Kayne Anderson Energy Infrastructure Fund, Inc. (NYSE: KYN) is a non-diversified, closed-end management investment company registered under the Investment Company Act of 1940, as amended, whose common stock is traded on the NYSE. KYN’s investment objective is to provide a high after-tax total return with an emphasis on making cash distributions to stockholders. KYN intends to achieve this objective by investing at least 80% of its total assets in securities of Energy Infrastructure Companies. See Glossary of Key Terms in KYN’s most recent annual report for a description of these investment categories and the meaning of capitalized terms.
Kayne Anderson NextGen Energy & Infrastructure, Inc. (NYSE: KMF) is a non-diversified, closed-end management investment company registered under the Investment Company Act of 1940, as amended, whose common stock is traded on the NYSE. KMF’s investment objective is to provide a high level of total return with an emphasis on making cash distributions to its stockholders. KMF seeks to achieve its investment objective by investing at least 80% of its total assets in securities of Energy Companies and Infrastructure Companies. KMF anticipates that the majority of its investments will consist of investments in “NextGen” companies, which we define as Energy Companies and Infrastructure Companies that are meaningfully participating in, or benefitting from, the Energy Transition. See Glossary of Key Terms in KMF’s most recent annual report for a description of these investment categories and the meaning of capitalized terms.

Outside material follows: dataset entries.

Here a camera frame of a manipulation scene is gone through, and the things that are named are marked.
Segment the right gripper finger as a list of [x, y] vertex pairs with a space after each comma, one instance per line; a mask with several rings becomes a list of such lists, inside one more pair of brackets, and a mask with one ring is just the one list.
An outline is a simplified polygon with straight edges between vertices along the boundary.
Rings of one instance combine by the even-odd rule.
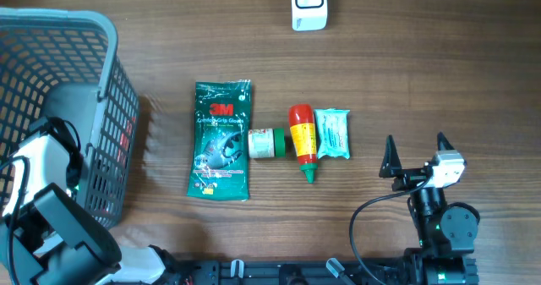
[[381, 163], [379, 177], [396, 178], [399, 176], [402, 176], [402, 164], [393, 136], [388, 135], [385, 141], [385, 153]]
[[437, 148], [438, 151], [453, 151], [455, 148], [451, 145], [449, 140], [442, 132], [437, 134]]

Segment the green 3M gloves package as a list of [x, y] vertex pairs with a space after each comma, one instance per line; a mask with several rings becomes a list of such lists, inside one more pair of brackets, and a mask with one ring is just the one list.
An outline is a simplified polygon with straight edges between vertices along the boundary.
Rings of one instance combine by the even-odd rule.
[[195, 85], [194, 154], [188, 197], [249, 198], [251, 107], [252, 84], [247, 79]]

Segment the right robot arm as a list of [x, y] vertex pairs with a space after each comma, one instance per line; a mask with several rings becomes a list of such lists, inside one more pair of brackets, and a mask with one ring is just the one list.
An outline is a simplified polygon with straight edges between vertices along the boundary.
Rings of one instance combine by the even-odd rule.
[[395, 192], [409, 195], [408, 210], [419, 247], [404, 251], [400, 271], [406, 284], [471, 285], [479, 283], [474, 252], [480, 215], [463, 202], [448, 203], [445, 189], [458, 184], [467, 162], [447, 140], [437, 135], [437, 151], [422, 167], [402, 167], [392, 136], [385, 142], [379, 176], [393, 178]]

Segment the red chili sauce bottle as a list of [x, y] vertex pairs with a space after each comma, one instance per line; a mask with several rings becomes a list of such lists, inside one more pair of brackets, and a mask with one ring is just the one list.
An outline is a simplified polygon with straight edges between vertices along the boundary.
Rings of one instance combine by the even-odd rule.
[[304, 173], [308, 183], [313, 184], [318, 169], [313, 108], [309, 104], [297, 104], [290, 107], [288, 122], [299, 169]]

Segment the white barcode scanner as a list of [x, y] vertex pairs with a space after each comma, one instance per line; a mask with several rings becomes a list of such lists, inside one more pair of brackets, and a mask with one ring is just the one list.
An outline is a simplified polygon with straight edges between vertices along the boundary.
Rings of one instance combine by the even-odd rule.
[[323, 30], [328, 19], [328, 0], [291, 0], [292, 29]]

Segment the white jar green lid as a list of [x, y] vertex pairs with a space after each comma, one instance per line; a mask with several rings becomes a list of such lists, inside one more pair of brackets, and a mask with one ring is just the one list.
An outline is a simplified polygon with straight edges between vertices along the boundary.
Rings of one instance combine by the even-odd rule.
[[286, 142], [284, 129], [251, 129], [248, 132], [249, 157], [265, 159], [284, 157]]

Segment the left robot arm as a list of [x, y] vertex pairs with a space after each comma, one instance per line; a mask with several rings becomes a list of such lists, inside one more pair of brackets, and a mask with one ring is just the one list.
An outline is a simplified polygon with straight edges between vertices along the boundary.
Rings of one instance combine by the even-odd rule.
[[120, 247], [71, 197], [83, 158], [76, 128], [39, 118], [1, 166], [1, 262], [14, 284], [181, 284], [175, 260], [156, 246]]

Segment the teal wet wipes pack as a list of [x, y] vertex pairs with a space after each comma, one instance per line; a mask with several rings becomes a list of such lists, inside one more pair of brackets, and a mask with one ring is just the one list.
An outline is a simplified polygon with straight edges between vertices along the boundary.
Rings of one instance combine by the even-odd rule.
[[317, 157], [350, 158], [347, 134], [347, 115], [349, 110], [335, 108], [316, 109], [314, 111], [320, 146]]

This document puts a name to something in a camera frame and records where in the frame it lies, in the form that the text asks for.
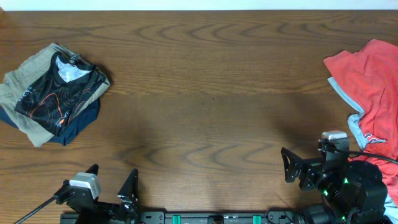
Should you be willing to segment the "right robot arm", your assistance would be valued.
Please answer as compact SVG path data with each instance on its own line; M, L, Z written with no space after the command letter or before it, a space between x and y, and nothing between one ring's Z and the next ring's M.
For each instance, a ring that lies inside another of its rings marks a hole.
M385 215L387 187L378 166L366 161L348 161L348 140L321 139L322 156L302 159L282 148L285 181L299 179L301 190L317 190L321 203L299 210L269 209L264 213L168 213L137 209L137 170L134 169L118 193L122 207L132 213L127 223L251 223L332 224L390 223Z

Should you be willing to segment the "black cycling jersey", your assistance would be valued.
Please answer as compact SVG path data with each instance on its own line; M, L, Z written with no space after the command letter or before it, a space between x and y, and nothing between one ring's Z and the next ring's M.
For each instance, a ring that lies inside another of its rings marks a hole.
M83 105L104 83L106 77L96 65L67 58L55 52L49 69L29 85L14 110L39 123L48 132L60 135Z

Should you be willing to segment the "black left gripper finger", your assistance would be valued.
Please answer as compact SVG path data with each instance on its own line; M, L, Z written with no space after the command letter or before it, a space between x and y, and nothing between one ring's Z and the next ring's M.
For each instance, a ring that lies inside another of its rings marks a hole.
M98 171L99 171L99 165L93 164L88 170L85 171L85 173L98 175Z
M139 204L138 170L134 168L118 192L122 203L137 207Z

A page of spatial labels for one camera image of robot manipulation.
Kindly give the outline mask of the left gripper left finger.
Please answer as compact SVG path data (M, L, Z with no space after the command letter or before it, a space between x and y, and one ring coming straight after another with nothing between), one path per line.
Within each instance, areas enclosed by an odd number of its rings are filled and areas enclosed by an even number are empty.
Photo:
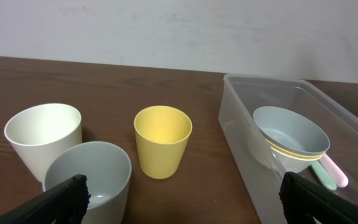
M0 216L0 224L81 224L90 194L87 177L74 175Z

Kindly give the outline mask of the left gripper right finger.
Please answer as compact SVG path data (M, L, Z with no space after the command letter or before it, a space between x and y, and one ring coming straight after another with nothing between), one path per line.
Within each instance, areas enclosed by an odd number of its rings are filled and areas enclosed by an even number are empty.
M288 224L358 224L358 206L310 182L286 172L279 197Z

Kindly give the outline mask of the white bowl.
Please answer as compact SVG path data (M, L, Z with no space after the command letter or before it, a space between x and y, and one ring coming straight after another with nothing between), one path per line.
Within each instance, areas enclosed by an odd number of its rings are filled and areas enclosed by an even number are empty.
M308 168L314 161L317 161L321 158L321 156L311 159L304 159L299 157L293 157L288 156L284 153L281 153L279 151L273 150L275 156L278 158L278 160L282 163L286 171L291 171L295 173L299 173L306 168Z

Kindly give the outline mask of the yellow bowl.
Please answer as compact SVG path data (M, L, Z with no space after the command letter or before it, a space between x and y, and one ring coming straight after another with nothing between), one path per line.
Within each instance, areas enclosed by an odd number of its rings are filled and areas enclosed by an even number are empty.
M317 156L306 156L306 155L302 155L302 154L297 154L297 153L294 153L294 152L290 152L282 147L279 147L277 146L276 144L272 143L271 141L267 140L269 146L277 151L277 152L280 152L282 154L285 154L285 155L288 155L288 156L292 156L292 157L296 157L296 158L299 158L299 159L305 159L305 160L312 160L312 159L319 159L321 157L323 157L326 153L321 153L321 154L318 154Z

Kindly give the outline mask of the grey bowl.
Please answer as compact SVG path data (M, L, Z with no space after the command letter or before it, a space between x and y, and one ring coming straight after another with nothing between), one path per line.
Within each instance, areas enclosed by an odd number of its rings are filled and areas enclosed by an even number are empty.
M317 156L331 146L328 135L317 124L294 111L261 106L253 112L253 119L267 140L290 152Z

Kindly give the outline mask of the clear plastic container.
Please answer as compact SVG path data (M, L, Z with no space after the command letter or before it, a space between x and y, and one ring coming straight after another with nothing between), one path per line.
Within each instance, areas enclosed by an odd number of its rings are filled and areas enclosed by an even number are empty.
M329 156L349 178L334 193L358 206L358 117L303 80L226 74L219 122L260 221L286 223L278 194L285 168L252 117L261 106L292 110L323 129Z

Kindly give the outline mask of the grey cup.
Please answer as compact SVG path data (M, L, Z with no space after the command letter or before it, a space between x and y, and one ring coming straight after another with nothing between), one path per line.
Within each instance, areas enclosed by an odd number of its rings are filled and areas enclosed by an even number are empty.
M82 223L121 223L131 173L131 160L119 146L84 142L67 149L50 164L42 187L46 191L76 174L85 175L90 199Z

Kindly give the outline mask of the white cup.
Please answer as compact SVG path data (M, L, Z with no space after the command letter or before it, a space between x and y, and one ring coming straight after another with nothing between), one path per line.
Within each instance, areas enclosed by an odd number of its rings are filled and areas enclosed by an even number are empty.
M49 165L67 149L82 143L81 113L73 106L47 103L13 116L4 135L39 181Z

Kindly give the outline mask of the yellow cup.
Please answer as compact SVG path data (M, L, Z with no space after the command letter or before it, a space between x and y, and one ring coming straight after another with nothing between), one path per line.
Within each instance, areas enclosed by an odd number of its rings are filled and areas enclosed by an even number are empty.
M170 106L150 106L134 118L140 168L153 179L166 179L178 169L193 130L190 117Z

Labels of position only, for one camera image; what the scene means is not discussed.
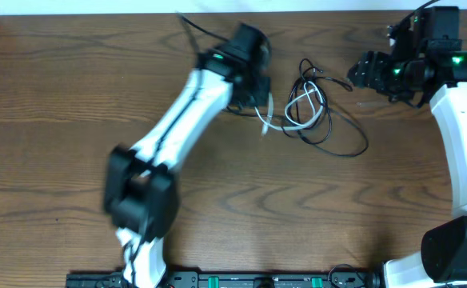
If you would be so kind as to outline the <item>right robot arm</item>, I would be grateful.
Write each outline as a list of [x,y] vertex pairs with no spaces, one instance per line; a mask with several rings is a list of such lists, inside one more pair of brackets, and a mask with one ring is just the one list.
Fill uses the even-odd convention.
[[421,248],[369,273],[368,287],[467,286],[467,51],[460,11],[427,2],[389,28],[391,51],[369,51],[348,72],[357,87],[391,102],[429,105],[445,147],[452,219],[426,232]]

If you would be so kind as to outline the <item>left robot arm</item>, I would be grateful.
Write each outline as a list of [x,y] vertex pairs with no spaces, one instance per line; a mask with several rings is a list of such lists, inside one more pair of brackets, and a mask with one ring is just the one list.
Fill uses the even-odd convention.
[[182,92],[154,128],[131,147],[116,146],[106,166],[104,211],[118,228],[131,287],[157,287],[166,273],[164,237],[180,205],[178,175],[197,140],[230,105],[268,102],[271,45],[242,23],[233,37],[196,53]]

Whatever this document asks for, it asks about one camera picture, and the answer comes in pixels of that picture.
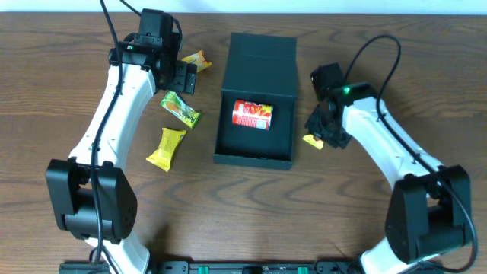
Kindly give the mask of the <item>yellow brown chocolate snack packet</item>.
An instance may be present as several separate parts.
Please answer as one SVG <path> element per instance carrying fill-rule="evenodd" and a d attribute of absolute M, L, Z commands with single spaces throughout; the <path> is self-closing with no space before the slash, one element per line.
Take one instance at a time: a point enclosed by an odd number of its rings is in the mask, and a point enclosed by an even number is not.
<path fill-rule="evenodd" d="M 324 146 L 324 142 L 322 139 L 320 139 L 319 137 L 313 135 L 313 134 L 307 134 L 303 137 L 303 140 L 312 145 L 313 147 L 315 147 L 316 149 L 319 149 L 321 150 Z"/>

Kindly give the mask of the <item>orange cracker snack packet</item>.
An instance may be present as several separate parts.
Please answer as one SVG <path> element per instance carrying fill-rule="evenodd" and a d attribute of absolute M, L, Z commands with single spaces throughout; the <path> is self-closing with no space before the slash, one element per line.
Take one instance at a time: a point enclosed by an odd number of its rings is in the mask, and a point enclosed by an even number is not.
<path fill-rule="evenodd" d="M 200 72 L 212 66 L 212 62 L 208 61 L 203 49 L 201 49 L 197 53 L 193 53 L 192 55 L 182 58 L 182 61 L 188 64 L 196 65 L 197 72 Z"/>

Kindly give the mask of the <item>red Pringles can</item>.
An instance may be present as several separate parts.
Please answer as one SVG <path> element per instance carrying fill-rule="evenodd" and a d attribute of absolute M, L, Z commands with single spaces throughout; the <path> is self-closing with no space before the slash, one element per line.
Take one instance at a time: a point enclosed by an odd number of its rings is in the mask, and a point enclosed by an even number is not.
<path fill-rule="evenodd" d="M 248 100 L 235 101 L 232 111 L 232 123 L 255 129 L 269 130 L 274 107 L 268 104 L 258 104 Z"/>

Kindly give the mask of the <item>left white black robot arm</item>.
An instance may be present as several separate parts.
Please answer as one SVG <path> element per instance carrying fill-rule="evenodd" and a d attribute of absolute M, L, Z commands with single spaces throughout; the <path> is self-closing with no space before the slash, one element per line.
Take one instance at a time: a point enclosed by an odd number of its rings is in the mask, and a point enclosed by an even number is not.
<path fill-rule="evenodd" d="M 138 202 L 124 171 L 140 117 L 159 90 L 193 93 L 196 66 L 178 60 L 182 35 L 132 33 L 110 51 L 107 86 L 91 123 L 65 160 L 46 169 L 58 228 L 93 248 L 60 273 L 148 273 L 151 253 L 133 227 Z"/>

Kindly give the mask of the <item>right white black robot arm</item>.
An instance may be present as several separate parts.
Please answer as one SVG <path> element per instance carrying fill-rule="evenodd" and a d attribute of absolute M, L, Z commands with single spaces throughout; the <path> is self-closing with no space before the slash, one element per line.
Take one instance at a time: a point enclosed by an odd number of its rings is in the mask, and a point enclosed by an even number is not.
<path fill-rule="evenodd" d="M 317 148 L 345 148 L 355 139 L 384 174 L 392 195 L 385 238 L 359 257 L 355 272 L 433 271 L 430 260 L 474 244 L 470 179 L 426 153 L 388 113 L 368 83 L 348 84 L 339 64 L 310 74 L 318 105 L 305 140 Z"/>

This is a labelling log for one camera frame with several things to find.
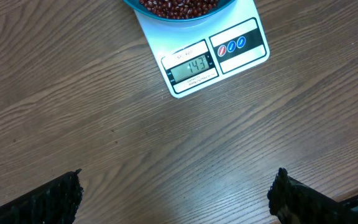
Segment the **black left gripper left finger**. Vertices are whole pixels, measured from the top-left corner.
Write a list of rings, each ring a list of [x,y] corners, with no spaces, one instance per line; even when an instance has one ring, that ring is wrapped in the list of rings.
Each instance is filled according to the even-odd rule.
[[[0,206],[0,224],[72,224],[83,198],[80,172],[67,172]]]

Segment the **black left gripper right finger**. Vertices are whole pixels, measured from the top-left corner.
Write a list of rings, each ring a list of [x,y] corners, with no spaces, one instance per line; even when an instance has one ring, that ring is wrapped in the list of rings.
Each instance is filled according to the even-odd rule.
[[[270,214],[282,224],[358,223],[358,213],[290,177],[284,168],[279,168],[267,198]]]

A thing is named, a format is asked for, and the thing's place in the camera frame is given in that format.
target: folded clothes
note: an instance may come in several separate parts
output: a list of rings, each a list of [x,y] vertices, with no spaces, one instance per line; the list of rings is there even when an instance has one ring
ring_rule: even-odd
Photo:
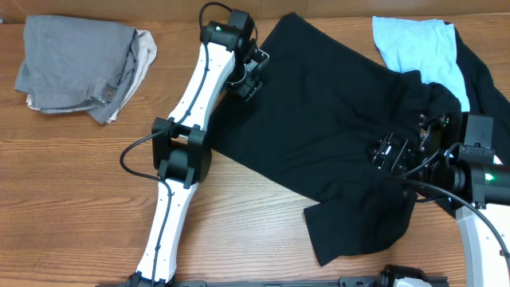
[[[334,41],[295,14],[261,49],[263,88],[229,94],[208,127],[212,148],[319,202],[304,210],[321,265],[378,252],[404,235],[417,195],[384,179],[366,150],[389,132],[417,143],[420,115],[460,112],[443,85],[396,73]]]
[[[372,29],[388,69],[400,73],[420,71],[423,83],[444,85],[459,99],[462,111],[469,112],[464,77],[456,63],[453,24],[373,17]]]
[[[388,69],[400,73],[418,70],[423,83],[444,85],[461,102],[463,112],[492,116],[492,147],[499,156],[494,163],[510,163],[510,103],[453,24],[373,17],[372,27]]]
[[[43,113],[88,111],[106,123],[135,78],[136,29],[54,15],[29,16],[16,90]]]
[[[127,91],[127,95],[124,97],[120,106],[113,112],[113,114],[107,119],[107,122],[111,123],[117,120],[120,110],[128,103],[131,97],[135,94],[136,90],[142,84],[143,79],[147,75],[149,66],[152,64],[158,53],[158,47],[152,38],[151,32],[146,30],[138,30],[138,61],[136,62],[135,78],[131,83],[131,87]]]

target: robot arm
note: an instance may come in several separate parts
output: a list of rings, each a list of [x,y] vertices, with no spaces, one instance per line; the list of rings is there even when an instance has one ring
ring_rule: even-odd
[[[492,117],[462,113],[429,120],[422,116],[421,126],[426,132],[419,145],[414,146],[395,134],[386,135],[370,150],[372,163],[397,178],[415,178],[472,203],[508,245],[510,167],[493,164]],[[453,151],[454,147],[458,147],[458,152]],[[455,154],[454,163],[450,163],[452,153]],[[417,168],[408,171],[408,166]],[[424,196],[436,199],[437,204],[457,220],[464,245],[468,286],[510,286],[508,255],[487,225],[468,207],[442,194],[427,191]]]
[[[158,134],[153,138],[154,166],[172,194],[168,196],[167,187],[159,183],[147,247],[130,286],[134,281],[134,286],[149,286],[153,278],[154,286],[164,286],[175,275],[187,208],[210,166],[211,153],[204,138],[218,95],[226,88],[249,100],[262,86],[260,71],[269,55],[249,39],[253,28],[253,19],[239,10],[232,11],[226,25],[211,22],[201,35],[197,66],[182,99],[166,120],[154,122],[152,133]],[[177,137],[187,143],[174,141]],[[155,248],[159,237],[161,243]]]

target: wood grain
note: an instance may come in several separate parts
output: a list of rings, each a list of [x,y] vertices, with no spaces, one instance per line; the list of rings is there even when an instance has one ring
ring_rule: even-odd
[[[0,19],[4,23],[23,23],[26,13],[13,0],[0,0]]]
[[[26,15],[61,14],[110,21],[196,20],[206,0],[0,0],[11,8],[4,18],[23,23]],[[290,12],[302,17],[422,16],[510,12],[508,0],[223,0],[255,18],[279,18]],[[207,14],[227,19],[222,9]]]
[[[510,96],[510,15],[452,16],[461,36]],[[382,64],[370,18],[310,19],[314,26]],[[264,39],[277,20],[257,22]],[[193,72],[192,22],[133,22],[149,29],[158,57],[139,91],[107,126],[87,114],[45,116],[13,90],[24,57],[23,25],[0,26],[0,286],[94,286],[124,281],[145,248],[156,184],[124,172],[121,151],[151,130],[179,100]],[[127,164],[154,173],[150,144]],[[193,198],[178,253],[179,280],[336,279],[385,264],[410,265],[465,285],[455,221],[434,204],[417,205],[407,233],[389,250],[337,258],[320,268],[304,223],[315,204],[214,153]]]

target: wooden table
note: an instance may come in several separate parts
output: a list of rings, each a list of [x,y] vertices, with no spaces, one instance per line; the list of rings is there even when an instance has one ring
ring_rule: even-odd
[[[510,15],[446,17],[510,96]],[[337,41],[382,64],[370,18],[310,19]],[[257,22],[264,39],[277,20]],[[23,25],[0,25],[0,286],[94,286],[125,281],[142,256],[156,183],[129,175],[122,150],[148,134],[181,97],[198,56],[196,22],[133,22],[149,29],[158,57],[119,121],[84,113],[45,116],[13,90]],[[151,145],[127,164],[154,173]],[[336,279],[372,275],[385,264],[446,275],[465,285],[461,236],[435,204],[418,204],[389,250],[337,258],[320,268],[303,208],[316,204],[214,153],[193,198],[178,249],[178,280]]]

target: wire
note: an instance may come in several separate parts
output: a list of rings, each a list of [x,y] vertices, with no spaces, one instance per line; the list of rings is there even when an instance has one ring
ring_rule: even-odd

This press release shall not constitute an offer to sell or a solicitation to buy, nor shall there be any sale of any securities in any jurisdiction in which such offer or sale is not permitted. Nothing contained in this press release is intended to recommend any investment policy or investment strategy or consider any investor’s specific objectives or circumstances. Before investing, please consult with your investment, tax, or legal adviser regarding your individual circumstances.
This press release is for informational purposes only and is not an offer to buy or the solicitation of an offer to sell any shares of KYN or KMF. The proposed KMF tender offer would be made solely by a formal tender offer document when available. KMF stockholders should read that document when it is available. This press release contains forward-looking statements related to the proposed tender offer, including the timing and the process for the proposed tender offer. Such statements are based on management’s current expectations and are subject to a number of uncertainties and risks, which could cause actual terms to differ from those described in the forward-looking statements.
CAUTIONARY NOTE REGARDING FORWARD-LOOKING STATEMENTS: This communication contains statements reflecting assumptions, expectations, projections, intentions, or beliefs about future events. These and other statements not relating strictly to historical or current facts constitute forward-looking statements as defined under the U.S. federal securities laws. Forward-looking statements involve a variety of risks and uncertainties. These risks include, but are not limited to, changes in economic and political conditions; regulatory and legal changes; energy industry risk; leverage risk; valuation risk; interest rate risk; tax risk; and other risks discussed in detail in each fund’s filings with the SEC, available at www.kaynefunds.com or www.sec.gov. Actual events could differ materially from these statements or from our present expectations or projections. You should not place undue reliance on these forward-looking statements, which speak only as of the date they are made. Kayne Anderson undertakes no obligation to publicly update or revise any forward-looking statements made herein. There is no assurance that either fund’s investment objectives will be attained.